**Problem requirements**
Transcribe every record as it stands and set the images aside.

***** Given entries *****

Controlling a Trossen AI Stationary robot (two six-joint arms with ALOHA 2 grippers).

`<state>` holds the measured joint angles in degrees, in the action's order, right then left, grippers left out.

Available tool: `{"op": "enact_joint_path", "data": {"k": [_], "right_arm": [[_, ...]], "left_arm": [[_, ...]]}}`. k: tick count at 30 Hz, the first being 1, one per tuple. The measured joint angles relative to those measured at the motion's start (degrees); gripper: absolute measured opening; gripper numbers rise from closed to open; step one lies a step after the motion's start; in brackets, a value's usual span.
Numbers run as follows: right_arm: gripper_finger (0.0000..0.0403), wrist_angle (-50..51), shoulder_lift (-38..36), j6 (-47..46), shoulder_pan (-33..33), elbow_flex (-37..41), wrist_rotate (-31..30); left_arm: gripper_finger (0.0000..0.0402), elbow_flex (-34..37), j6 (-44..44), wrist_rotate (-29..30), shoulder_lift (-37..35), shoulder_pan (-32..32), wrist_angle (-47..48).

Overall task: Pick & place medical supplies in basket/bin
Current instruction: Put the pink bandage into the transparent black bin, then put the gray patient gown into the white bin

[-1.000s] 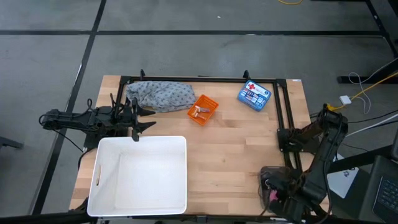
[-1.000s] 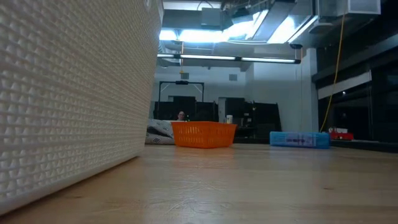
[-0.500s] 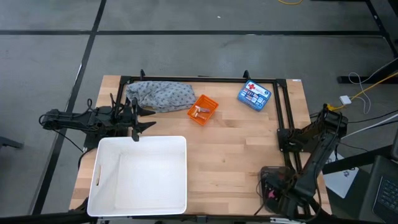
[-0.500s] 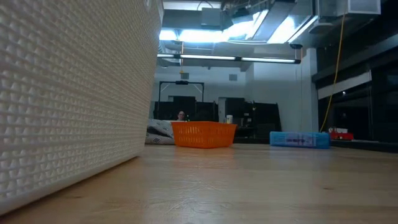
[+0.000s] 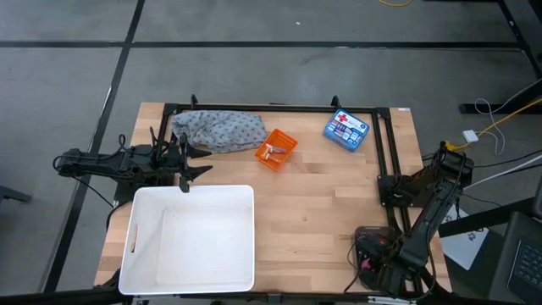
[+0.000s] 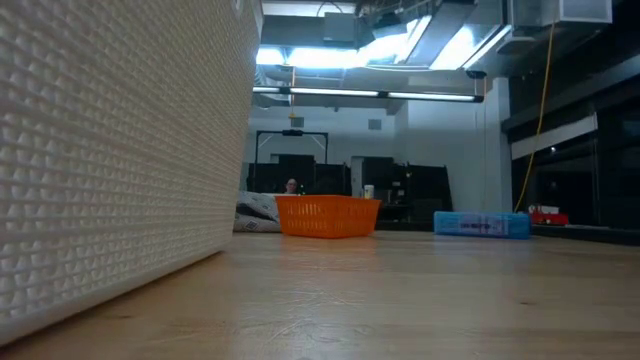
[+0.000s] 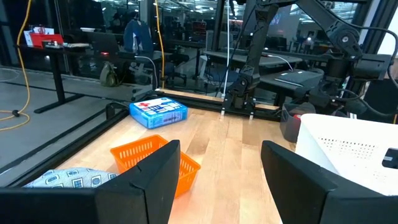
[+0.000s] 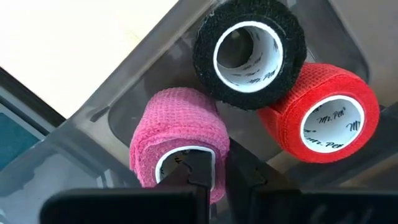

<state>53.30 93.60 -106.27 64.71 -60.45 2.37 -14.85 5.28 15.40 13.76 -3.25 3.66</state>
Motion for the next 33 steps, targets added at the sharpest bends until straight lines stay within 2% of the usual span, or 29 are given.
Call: {"op": "enact_joint_path", "data": {"k": [3, 12, 16, 22, 33], "right_arm": [[0.0044, 0.2, 0.0, -0.2, 0.0, 0.0, -0.2], [0.0170, 0.2, 0.0, -1.4, 0.0, 0.0, -0.7], [0.0199, 0.2, 0.0, -1.4, -0.2, 0.0, 3.3], [0.0205, 0.3, -0.1, -1.3, -0.2, 0.0, 9.2], [0.0177, 0.3, -5.8, -1.8, -1.5, 0.0, 4.0]], "left_arm": [[0.0223, 0.0, 0.0, 0.0, 0.0, 0.0, 0.0], [0.0222, 0.0, 0.0, 0.0, 0.0, 0.0, 0.0], [0.0223, 0.0, 0.0, 0.0, 0.0, 0.0, 0.0], [0.0222, 0.0, -0.1, -0.1, 0.0, 0.0, -0.4], [0.0222, 0.1, -0.1, -0.1, 0.0, 0.0, -2.0]]}}
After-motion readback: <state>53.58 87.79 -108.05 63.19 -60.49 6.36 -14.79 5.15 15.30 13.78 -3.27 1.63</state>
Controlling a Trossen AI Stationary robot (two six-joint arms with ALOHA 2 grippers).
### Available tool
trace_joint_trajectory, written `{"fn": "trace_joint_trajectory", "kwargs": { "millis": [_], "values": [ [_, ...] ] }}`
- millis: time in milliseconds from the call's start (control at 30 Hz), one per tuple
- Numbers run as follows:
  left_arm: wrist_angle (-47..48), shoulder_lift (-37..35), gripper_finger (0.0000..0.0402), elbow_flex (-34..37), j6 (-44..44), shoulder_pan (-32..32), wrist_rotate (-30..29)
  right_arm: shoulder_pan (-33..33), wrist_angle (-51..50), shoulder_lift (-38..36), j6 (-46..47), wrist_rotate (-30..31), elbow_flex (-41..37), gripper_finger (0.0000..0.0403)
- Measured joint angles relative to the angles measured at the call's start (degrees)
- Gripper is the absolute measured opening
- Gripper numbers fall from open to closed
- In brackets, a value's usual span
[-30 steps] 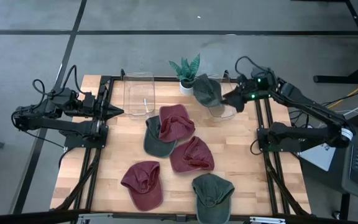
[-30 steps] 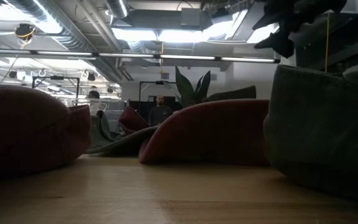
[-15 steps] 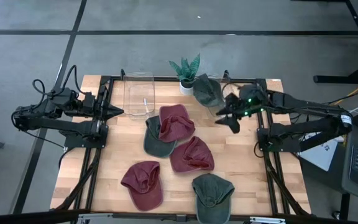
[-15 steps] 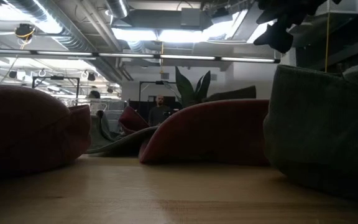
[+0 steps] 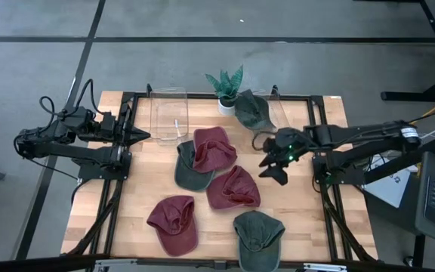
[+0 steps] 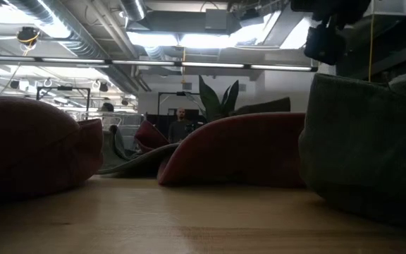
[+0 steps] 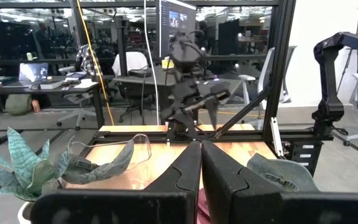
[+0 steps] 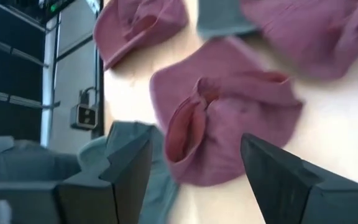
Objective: Pick & Place hat
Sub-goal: Put the bottom gray cap into the right bin
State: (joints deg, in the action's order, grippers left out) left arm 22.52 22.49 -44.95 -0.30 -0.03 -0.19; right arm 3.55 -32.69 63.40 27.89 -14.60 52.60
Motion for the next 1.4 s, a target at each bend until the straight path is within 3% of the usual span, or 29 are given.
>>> {"fn": "trace_joint_trajectory", "kwargs": {
  "millis": [133, 333, 600, 933, 1400],
  "values": [
    [0.0, 0.0, 0.0009, 0.0, 0.0, 0.0, 0.0, 3.6, 0.0, 1.9, 7.8, -0.8, 0.0, 0.0245],
    [0.0, 0.0, 0.0008, 0.0, 0.0, 0.0, 0.0, 7.8, -2.7, 4.0, 27.2, -2.0, 0.0, 0.0245],
    [0.0, 0.0, 0.0012, 0.0, 0.0, 0.0, 0.0, 16.1, -4.8, 4.6, 43.4, -2.1, 0.0, 0.0245],
    [0.0, 0.0, 0.0011, 0.0, 0.0, 0.0, 0.0, 30.1, -5.4, 4.9, 46.9, -0.8, 0.0, 0.0245],
    [0.0, 0.0, 0.0009, 0.0, 0.0, 0.0, 0.0, 47.3, -5.3, 4.9, 49.8, 6.3, 0.0, 0.0245]
  ]
}}
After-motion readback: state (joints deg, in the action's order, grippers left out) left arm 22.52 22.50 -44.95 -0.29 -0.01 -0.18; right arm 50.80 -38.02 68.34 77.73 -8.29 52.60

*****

**Finished task**
Controlling a Trossen AI Stationary robot (two six-joint arms with ALOHA 2 grippers).

`<state>` holds the measured joint angles in degrees, in the action's order, right then left, grippers left out.

Available tool: `{"op": "enact_joint_path", "data": {"k": [_], "right_arm": [[_, ...]], "left_arm": [[_, ...]]}}`. k: tick count at 30 Hz, the first being 1, one per tuple. The measured joint angles relative to those measured at the motion's start (degrees); gripper: absolute measured opening; gripper numbers rise from closed to open; step one lies a step after the motion's start; in brackets, a value's usual span.
Numbers run as follows: right_arm: gripper_finger (0.0000..0.0403), wrist_angle (-50..51), shoulder_lift (-38..36), j6 (-47..46), shoulder_pan (-33..33), elbow_flex (-37..41), wrist_rotate (-31..30); left_arm: gripper_finger (0.0000..0.0402), elbow_flex (-34..37), j6 (-44..44), wrist_rotate (-29..30), shoulder_lift (-37..35), shoulder_pan (-32..32), wrist_angle (-47..48).

Overall task: Pick & place medical supplies in basket/bin
Current instruction: Put the pink bandage into the transparent black bin, then put the gray patient gown into the white bin

[-1.000s] 
[-1.000s] 
[-0.500s] 
[-0.500s] 
[+0.000s] 
[+0.000s] 
[+0.000s] 
[+0.000s] 

<state>53.30 93.60 -106.27 64.71 -60.45 2.37 -14.85 5.28 15.40 13.76 -3.25 3.66</state>
Motion for the next 33 steps, targets added at the sharpest bends until straight lines stay within 2% of the usual span, or 29 are given.
Call: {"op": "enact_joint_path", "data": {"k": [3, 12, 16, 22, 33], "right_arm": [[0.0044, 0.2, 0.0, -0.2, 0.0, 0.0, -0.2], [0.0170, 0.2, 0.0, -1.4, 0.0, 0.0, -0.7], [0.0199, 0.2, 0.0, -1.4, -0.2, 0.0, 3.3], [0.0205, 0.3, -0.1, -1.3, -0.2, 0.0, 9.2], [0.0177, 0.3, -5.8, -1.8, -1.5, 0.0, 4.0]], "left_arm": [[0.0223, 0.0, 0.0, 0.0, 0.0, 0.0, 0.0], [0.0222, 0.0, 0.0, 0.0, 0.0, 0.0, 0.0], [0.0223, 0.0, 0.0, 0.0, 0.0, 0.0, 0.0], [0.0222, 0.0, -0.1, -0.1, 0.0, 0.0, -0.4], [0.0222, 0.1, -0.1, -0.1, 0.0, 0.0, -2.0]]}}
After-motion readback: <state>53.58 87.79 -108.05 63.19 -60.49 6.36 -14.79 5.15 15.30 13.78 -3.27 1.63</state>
Controlling a Trossen AI Stationary robot (two six-joint arms with ALOHA 2 grippers).
### Available tool
trace_joint_trajectory, written `{"fn": "trace_joint_trajectory", "kwargs": { "millis": [_], "values": [ [_, ...] ] }}`
- millis: time in milliseconds from the call's start (control at 30 Hz), one per tuple
- Numbers run as follows:
  left_arm: wrist_angle (-47..48), shoulder_lift (-37..35), gripper_finger (0.0000..0.0402), elbow_flex (-34..37), j6 (-44..44), shoulder_pan (-32..32), wrist_rotate (-30..29)
  right_arm: shoulder_pan (-33..33), wrist_angle (-51..50), shoulder_lift (-38..36), j6 (-46..47), wrist_rotate (-30..31), elbow_flex (-41..37), gripper_finger (0.0000..0.0403)
- Measured joint angles relative to the angles measured at the call's start (degrees)
- Gripper is the absolute measured opening
- Gripper numbers fall from open to closed
- In brackets, a value's usual span
[-30 steps] 
[-30 steps] 
[-15 steps] 
[-15 steps] 
[+0 steps] 
[+0 steps] 
[+0 steps] 
[+0 steps] 
Objective: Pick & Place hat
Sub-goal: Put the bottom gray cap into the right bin
State: (joints deg, in the action's order, grippers left out) left arm 22.52 22.49 -44.95 -0.30 -0.03 -0.19; right arm 3.55 -32.69 63.40 27.89 -14.60 52.60
Motion for the next 1.4 s, a target at each bend until the straight path is within 3% of the usual span, or 29 are given.
>>> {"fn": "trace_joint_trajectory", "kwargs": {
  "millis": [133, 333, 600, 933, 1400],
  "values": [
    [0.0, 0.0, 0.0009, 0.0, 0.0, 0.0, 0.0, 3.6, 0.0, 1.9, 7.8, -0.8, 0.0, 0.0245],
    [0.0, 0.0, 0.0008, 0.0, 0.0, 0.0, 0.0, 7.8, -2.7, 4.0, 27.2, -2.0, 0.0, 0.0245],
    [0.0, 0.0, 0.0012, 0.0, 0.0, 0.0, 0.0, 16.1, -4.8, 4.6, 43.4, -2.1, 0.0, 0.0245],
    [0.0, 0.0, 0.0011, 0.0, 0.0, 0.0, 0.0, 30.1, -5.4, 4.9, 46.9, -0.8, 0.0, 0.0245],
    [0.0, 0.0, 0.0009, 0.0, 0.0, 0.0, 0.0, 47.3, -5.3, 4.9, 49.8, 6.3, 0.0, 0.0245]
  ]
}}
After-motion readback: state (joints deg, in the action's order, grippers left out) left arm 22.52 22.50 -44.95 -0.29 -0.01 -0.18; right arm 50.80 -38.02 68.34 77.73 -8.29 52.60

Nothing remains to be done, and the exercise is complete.